I am a little frustrated by behavioral writing that has beautiful interpretive prose, but no independent measure of fad, or at least no number of facts explained greater than number of assumptions made. Fighting about who has the more poetic interpretation of the same regression, in the face of a theorem that says both sides can explain it, seems a bit pointless. But an emerging literature is trying to do with psychology what Campbell and I did with simple economics. Another emerging literature on "institutional finance" ties risk aversion to internal frictions in delegated management, and independent measures such as intermediary leverage.

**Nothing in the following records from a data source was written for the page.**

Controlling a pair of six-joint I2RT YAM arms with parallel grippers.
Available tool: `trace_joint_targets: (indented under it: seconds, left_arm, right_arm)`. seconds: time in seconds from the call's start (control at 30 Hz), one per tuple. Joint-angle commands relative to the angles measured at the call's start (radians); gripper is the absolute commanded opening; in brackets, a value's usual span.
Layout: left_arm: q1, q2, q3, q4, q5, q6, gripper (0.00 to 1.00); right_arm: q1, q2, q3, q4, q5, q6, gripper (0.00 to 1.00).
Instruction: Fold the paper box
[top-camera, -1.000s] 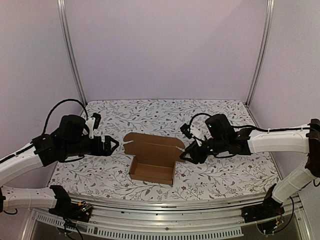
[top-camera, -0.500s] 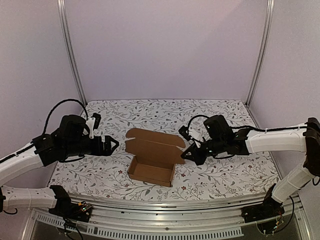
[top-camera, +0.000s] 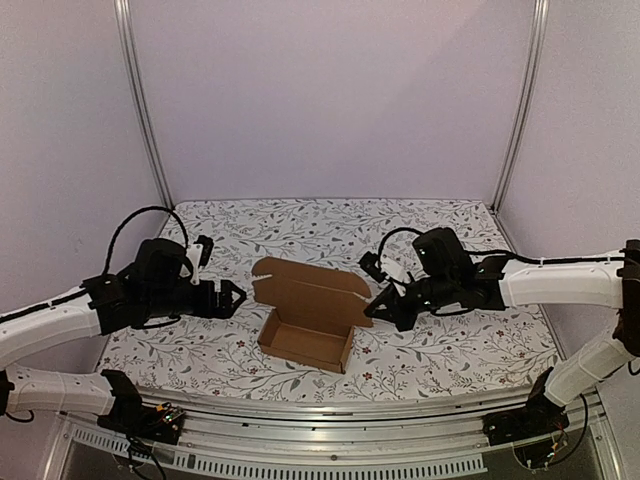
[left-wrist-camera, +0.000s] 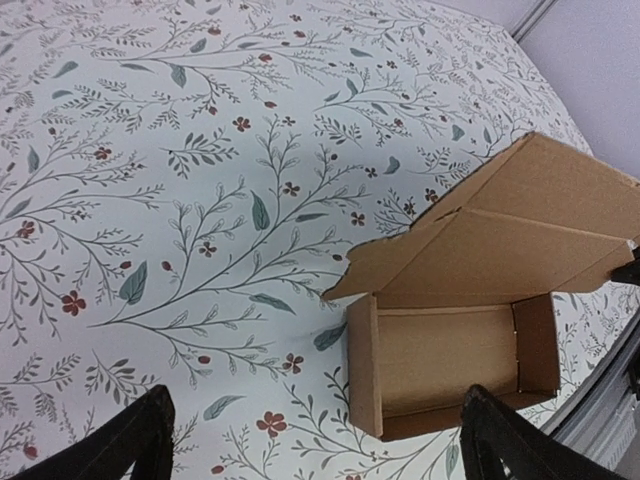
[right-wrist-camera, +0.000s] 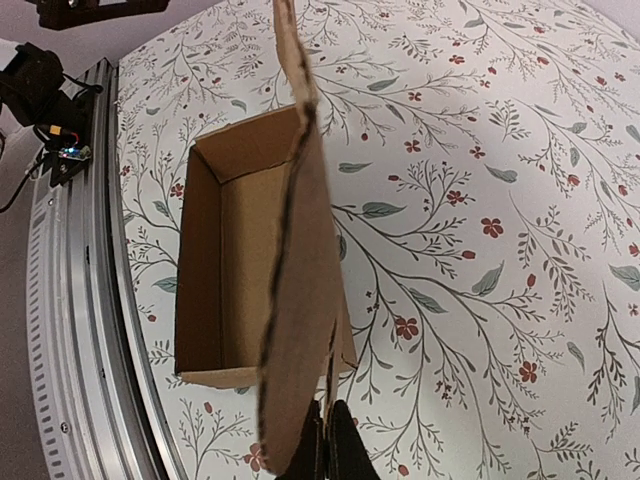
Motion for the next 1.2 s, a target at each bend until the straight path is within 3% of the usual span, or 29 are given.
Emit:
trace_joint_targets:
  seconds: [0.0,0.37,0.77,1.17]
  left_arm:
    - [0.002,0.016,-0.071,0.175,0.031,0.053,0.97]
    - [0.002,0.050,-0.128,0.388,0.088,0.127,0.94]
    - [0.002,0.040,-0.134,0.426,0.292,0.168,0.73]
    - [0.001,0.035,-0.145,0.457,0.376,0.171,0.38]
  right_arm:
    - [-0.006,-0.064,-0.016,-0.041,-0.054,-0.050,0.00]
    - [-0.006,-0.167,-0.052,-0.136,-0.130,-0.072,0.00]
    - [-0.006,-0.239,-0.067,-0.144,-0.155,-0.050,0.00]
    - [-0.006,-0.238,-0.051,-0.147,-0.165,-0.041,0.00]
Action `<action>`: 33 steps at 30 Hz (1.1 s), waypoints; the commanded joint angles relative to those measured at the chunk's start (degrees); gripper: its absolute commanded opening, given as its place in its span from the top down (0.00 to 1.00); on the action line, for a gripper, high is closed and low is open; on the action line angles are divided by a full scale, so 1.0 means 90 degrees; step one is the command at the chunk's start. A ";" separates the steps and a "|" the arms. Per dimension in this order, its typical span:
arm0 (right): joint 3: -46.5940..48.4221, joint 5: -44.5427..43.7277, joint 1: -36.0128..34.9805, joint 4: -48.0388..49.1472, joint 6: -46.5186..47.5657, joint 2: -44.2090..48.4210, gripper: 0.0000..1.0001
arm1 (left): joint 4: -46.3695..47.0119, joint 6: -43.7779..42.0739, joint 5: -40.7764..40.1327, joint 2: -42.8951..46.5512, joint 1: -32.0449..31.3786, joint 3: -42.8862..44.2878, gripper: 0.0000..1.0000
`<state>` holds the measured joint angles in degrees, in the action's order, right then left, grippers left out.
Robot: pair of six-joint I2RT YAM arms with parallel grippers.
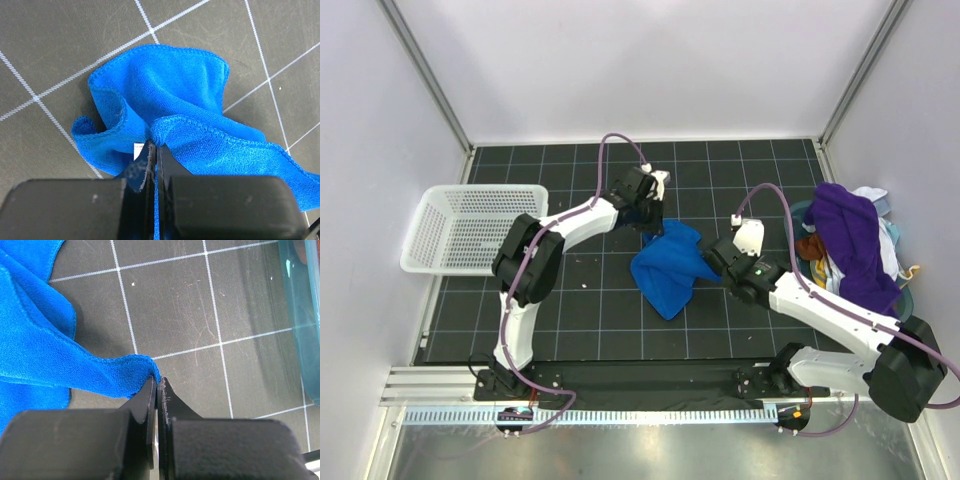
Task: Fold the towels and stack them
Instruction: Flatten out the crumpled towel
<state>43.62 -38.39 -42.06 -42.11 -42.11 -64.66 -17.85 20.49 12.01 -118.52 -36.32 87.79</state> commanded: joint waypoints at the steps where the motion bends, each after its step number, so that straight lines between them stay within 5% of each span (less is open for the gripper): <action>1: 0.0290 -0.0187 0.0035 0.0118 0.0001 -0.0022 0.99 | 0.0215 0.0038 0.0072 0.0434 0.0012 -0.0106 1.00; 33: 0.0154 -0.0217 0.0113 0.0118 0.0030 0.0349 0.99 | 0.0537 0.0458 -0.0299 0.1606 -0.0281 -0.1492 1.00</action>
<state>44.47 -38.44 -41.39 -42.11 -41.98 -62.48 -15.35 24.08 10.48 -108.18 -38.11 75.44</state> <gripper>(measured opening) 0.049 0.017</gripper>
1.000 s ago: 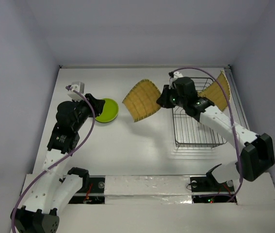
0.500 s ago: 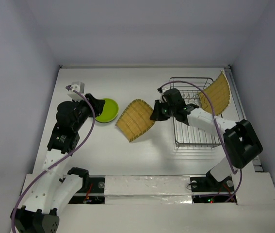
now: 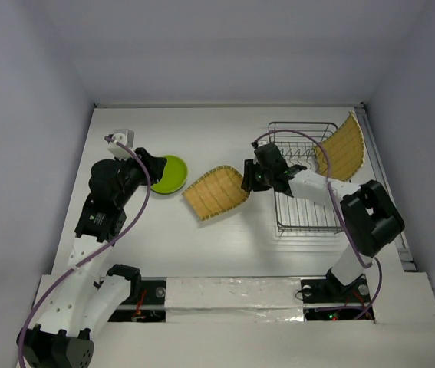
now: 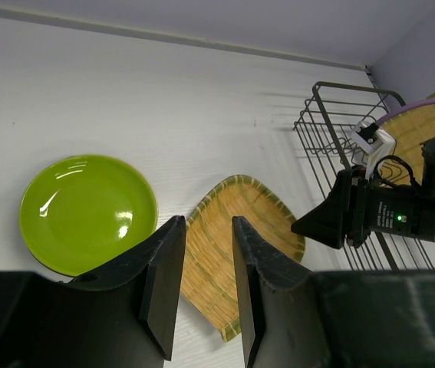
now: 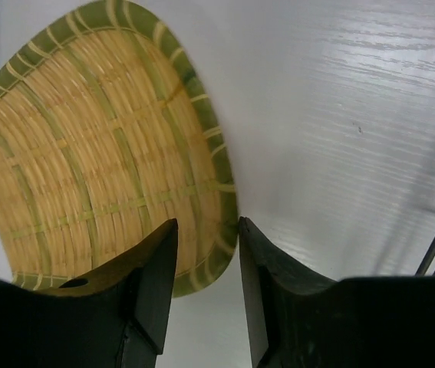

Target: Unload the plates from the dish rack

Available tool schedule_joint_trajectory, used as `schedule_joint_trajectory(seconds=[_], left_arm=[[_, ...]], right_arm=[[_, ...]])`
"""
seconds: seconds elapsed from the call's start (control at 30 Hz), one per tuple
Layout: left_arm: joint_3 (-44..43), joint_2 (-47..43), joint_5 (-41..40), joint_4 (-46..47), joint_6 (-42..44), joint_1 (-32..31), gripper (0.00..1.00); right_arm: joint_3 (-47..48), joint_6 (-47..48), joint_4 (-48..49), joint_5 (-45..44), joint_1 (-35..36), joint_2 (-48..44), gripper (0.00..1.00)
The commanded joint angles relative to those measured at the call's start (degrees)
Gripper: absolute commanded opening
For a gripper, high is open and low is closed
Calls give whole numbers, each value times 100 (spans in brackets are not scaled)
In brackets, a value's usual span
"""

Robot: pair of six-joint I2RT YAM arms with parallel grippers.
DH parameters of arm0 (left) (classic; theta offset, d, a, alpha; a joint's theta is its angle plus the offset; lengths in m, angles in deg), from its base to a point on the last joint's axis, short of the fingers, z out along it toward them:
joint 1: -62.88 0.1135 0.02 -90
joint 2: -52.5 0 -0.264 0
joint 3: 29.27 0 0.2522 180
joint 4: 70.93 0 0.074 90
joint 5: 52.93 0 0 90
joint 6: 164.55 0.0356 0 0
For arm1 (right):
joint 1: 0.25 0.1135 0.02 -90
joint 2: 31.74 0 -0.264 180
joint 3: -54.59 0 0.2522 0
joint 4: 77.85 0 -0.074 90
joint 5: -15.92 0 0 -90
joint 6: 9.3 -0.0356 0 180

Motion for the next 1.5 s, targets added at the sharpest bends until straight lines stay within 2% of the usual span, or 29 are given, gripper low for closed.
schedule_joint_trajectory(seconds=[0.0, 0.1, 0.2, 0.3, 0.33, 0.43, 0.47, 0.5, 0.53, 0.57, 0.63, 0.7, 0.73, 0.83, 0.87, 0.9, 0.93, 0.97, 1.0, 1.07, 1.33, 1.47], left_arm=[[57, -22, 45, 248, -4, 23, 28], [57, -4, 45, 248, 4, 23, 28], [48, -13, 45, 248, -4, 23, 28], [57, -13, 36, 239, -4, 23, 28], [57, -13, 27, 248, -4, 23, 28], [57, -13, 18, 248, -4, 23, 28], [48, -13, 27, 239, 4, 23, 27], [57, -39, 18, 248, 4, 23, 23], [57, -48, 10, 248, 4, 23, 19], [57, -57, 18, 248, 4, 23, 10], [57, -66, 1, 248, -4, 23, 0], [39, -83, 1, 248, -4, 23, 0], [39, -101, -8, 248, -4, 23, 0], [39, -189, 9, 239, -13, 23, 0], [39, -198, 18, 248, -22, 23, 0], [48, -241, 27, 248, -13, 23, 1], [57, -259, 45, 248, -22, 23, 3], [57, -251, 53, 239, -22, 23, 7], [57, -251, 71, 239, -31, 23, 8], [57, -216, 115, 248, -39, 23, 12], [48, -233, 185, 248, -39, -82, 18], [39, -259, 177, 248, -39, -135, 18]], right_arm=[[180, 96, 190, -415, 41, 58, 44], [197, 113, 199, -371, 41, -55, 49], [250, 157, 102, -414, 41, -423, 58], [329, 227, -117, -651, 41, -889, 60], [320, 245, -135, -730, 41, -1317, 60], [425, 368, -328, -1520, 41, -2161, 32], [495, 394, -616, -1853, 41, -2322, 8], [548, 438, -758, -2491, -38, -2489, 0], [592, 447, -881, -2750, -99, -2647, 0], [610, 456, -987, -2944, -204, -2979, 0], [584, 447, -1181, -3157, -687, -3324, 0], [470, 465, -1304, -3227, -1091, -3823, 0], [444, 482, -1348, -3358, -1493, -3948, 0], [390, 561, -1576, -3657, -2092, -4204, 0], [382, 544, -1699, -3728, -2191, -4213, 1], [373, 500, -1743, -3728, -2253, -4213, 9], [364, 465, -1779, -3850, -2305, -4170, 25], [355, 413, -1822, -3947, -2393, -4143, 56], [338, 351, -1832, -4044, -2394, -4134, 67], [224, 324, -1744, -4115, -2656, -4090, 82], [-101, 184, -1323, -3308, -3317, -3669, 81], [-207, 78, -1129, -3122, -3457, -3265, 70]])
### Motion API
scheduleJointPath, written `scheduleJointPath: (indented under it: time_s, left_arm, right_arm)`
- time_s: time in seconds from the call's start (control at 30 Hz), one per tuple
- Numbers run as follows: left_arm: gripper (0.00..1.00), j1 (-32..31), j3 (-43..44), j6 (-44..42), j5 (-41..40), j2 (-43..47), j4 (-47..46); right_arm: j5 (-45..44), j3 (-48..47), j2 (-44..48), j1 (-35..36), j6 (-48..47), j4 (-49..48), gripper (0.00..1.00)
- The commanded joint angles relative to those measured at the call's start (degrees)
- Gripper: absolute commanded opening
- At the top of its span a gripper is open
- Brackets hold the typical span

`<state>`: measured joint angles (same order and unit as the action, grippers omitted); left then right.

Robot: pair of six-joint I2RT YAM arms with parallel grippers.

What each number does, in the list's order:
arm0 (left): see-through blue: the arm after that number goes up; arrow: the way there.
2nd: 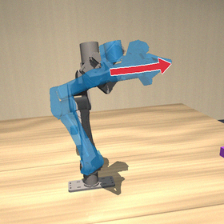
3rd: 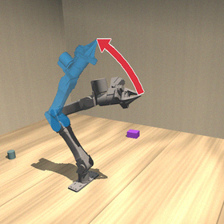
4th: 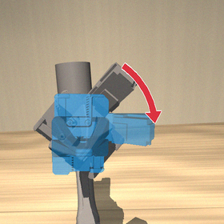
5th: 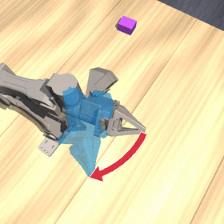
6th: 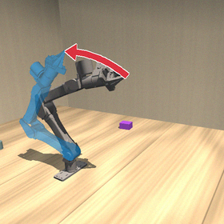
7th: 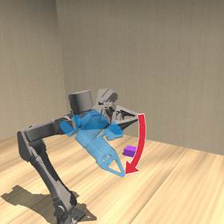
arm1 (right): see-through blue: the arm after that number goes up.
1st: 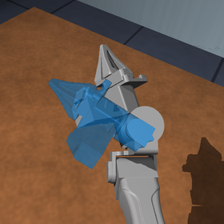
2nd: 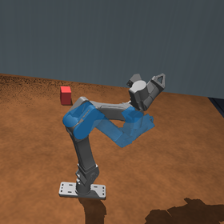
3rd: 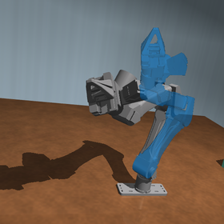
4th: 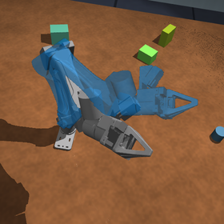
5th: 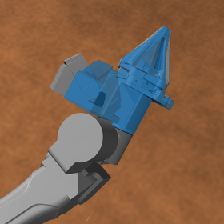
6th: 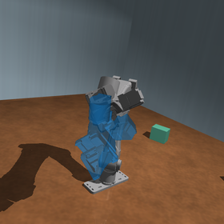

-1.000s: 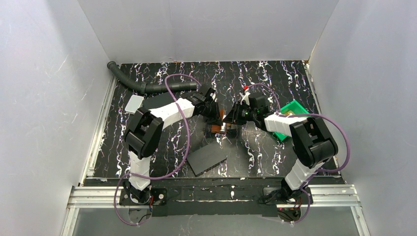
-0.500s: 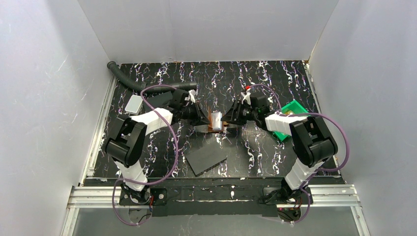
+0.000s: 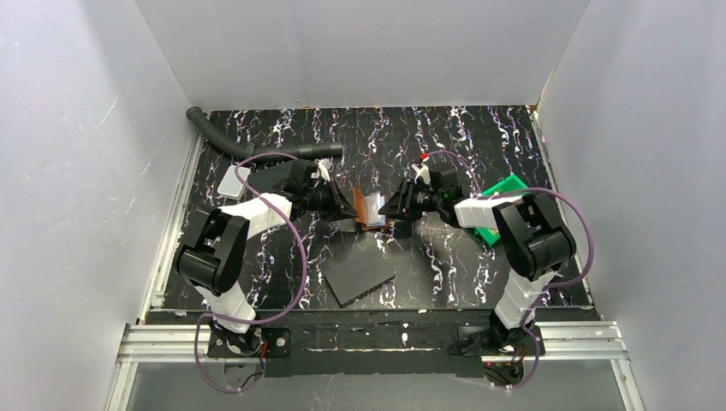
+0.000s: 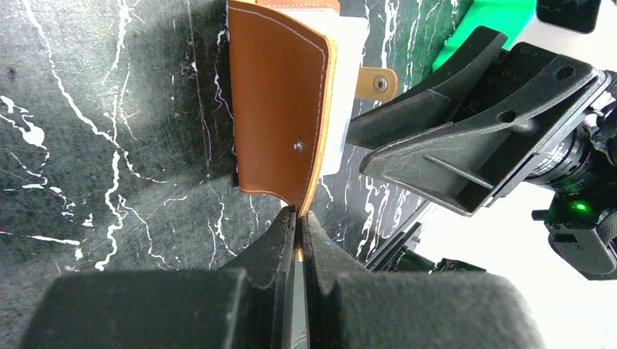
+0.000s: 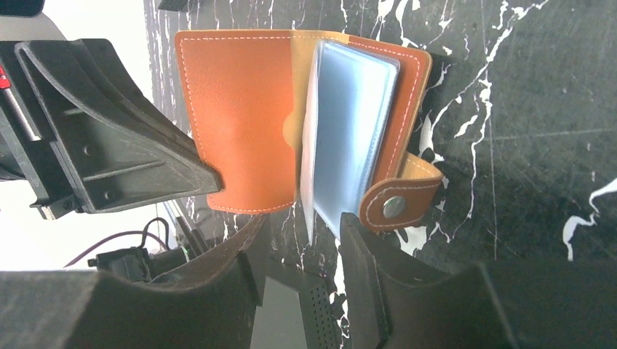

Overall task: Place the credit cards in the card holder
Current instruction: Open the card holder at the center of the board.

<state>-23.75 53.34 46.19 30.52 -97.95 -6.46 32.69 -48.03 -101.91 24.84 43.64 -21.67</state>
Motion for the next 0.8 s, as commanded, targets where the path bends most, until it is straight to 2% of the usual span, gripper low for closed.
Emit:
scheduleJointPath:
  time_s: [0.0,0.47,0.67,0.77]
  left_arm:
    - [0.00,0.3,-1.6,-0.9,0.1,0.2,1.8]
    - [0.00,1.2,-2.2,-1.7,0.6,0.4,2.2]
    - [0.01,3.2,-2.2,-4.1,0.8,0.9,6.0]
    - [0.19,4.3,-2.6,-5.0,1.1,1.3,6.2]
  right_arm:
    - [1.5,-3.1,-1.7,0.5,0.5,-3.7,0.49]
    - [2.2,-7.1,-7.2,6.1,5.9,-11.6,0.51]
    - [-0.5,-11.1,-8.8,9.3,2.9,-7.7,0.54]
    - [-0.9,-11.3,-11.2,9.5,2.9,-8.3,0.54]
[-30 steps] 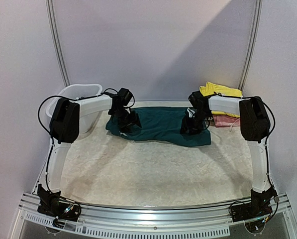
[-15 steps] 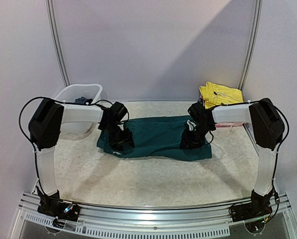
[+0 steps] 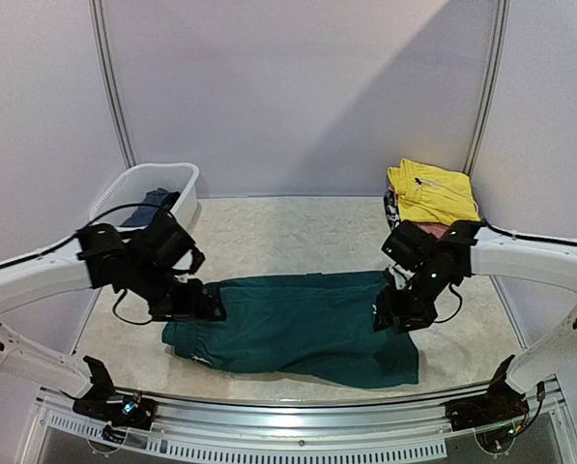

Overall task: Fold and stack the mixed laundry pile
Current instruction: Move the rectangle-folded shorts to the center of the board, then adjust the rectangle-folded shorts at the center of the board.

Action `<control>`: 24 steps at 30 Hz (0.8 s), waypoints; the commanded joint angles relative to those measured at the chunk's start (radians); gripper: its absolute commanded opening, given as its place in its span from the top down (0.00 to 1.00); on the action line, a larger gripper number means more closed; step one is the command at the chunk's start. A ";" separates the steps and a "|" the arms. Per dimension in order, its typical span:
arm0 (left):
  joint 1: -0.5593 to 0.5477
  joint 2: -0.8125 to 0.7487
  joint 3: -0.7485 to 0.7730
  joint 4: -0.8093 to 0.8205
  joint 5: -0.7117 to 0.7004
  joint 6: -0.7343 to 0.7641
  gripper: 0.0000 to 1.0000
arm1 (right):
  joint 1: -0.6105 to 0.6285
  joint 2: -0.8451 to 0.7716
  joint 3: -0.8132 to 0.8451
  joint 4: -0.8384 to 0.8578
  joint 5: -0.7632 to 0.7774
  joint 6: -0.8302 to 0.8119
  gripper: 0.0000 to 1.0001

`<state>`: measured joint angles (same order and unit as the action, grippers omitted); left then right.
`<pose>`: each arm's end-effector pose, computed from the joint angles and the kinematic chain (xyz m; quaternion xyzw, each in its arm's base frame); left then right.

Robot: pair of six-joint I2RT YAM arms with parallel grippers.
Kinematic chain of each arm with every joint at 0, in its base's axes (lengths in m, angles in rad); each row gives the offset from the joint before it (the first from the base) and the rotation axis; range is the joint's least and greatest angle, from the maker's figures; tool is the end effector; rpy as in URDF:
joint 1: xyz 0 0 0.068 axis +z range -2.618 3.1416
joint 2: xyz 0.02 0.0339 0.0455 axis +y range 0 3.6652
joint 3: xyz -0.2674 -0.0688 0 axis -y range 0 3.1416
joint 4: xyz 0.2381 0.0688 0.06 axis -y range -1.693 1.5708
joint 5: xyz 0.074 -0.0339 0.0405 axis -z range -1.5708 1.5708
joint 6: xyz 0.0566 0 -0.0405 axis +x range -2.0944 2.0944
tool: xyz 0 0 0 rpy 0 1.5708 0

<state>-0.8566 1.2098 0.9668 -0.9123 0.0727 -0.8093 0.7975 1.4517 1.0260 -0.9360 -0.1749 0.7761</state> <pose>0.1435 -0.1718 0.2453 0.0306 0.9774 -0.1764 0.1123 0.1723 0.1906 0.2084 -0.0197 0.9906 0.1349 0.0119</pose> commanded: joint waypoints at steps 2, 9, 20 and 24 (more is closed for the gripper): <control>0.114 -0.167 -0.066 -0.100 -0.149 0.008 0.00 | -0.003 -0.040 0.105 -0.060 0.103 0.041 0.30; 0.342 -0.173 -0.148 -0.074 -0.002 0.069 0.00 | -0.005 0.139 0.282 -0.073 0.127 -0.048 0.21; 0.486 0.092 -0.095 0.102 0.117 0.217 0.11 | -0.182 0.275 0.322 -0.071 0.164 -0.119 0.13; 0.495 0.187 -0.039 0.112 0.169 0.238 0.22 | -0.262 0.276 0.251 -0.009 0.115 -0.145 0.19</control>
<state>-0.3779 1.3396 0.8669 -0.8482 0.1738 -0.6258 0.5964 1.7168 1.3350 -0.9840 -0.0357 0.6674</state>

That's where we are. Which is all a testament to Fama, Shiller, Hansen, and asset pricing. These guys led a project that assembled a fascinating and profound set of facts. Those facts changed 100% from the 1970s to the 1990s. We agree on the facts. Now is the time for theories to understand those facts. Real theories, that make quantitative predictions (it is a quantiative question: how much does the risk premium vary over time), and more predictions than assumptions.
If it all were settled, their work would not merit the huge acclaim that it has, and deserves.
Update: I'm shutting down most comments on these. For this week, let's congratulate the winners, and debate the issues some other day.